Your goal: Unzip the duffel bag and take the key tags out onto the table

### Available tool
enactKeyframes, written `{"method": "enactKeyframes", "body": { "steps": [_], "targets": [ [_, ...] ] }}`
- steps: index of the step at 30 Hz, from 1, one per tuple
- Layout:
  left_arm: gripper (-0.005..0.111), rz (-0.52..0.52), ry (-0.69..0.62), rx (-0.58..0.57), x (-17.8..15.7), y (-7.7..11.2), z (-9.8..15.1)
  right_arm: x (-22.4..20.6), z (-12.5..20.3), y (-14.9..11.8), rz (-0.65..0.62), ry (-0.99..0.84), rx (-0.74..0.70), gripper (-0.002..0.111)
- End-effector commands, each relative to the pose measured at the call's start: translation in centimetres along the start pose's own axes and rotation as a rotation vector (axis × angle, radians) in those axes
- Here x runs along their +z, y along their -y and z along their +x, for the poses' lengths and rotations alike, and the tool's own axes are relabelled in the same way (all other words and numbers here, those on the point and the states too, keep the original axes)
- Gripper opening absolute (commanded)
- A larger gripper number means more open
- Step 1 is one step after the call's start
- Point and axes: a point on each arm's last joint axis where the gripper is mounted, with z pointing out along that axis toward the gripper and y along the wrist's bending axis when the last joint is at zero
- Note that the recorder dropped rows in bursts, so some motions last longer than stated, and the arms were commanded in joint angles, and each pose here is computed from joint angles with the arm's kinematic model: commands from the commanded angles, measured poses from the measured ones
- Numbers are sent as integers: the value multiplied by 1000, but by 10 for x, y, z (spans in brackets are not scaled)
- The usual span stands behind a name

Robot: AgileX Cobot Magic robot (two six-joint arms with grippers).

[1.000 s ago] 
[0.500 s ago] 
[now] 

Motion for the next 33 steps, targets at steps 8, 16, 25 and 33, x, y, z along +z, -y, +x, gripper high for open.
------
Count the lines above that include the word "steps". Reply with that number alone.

3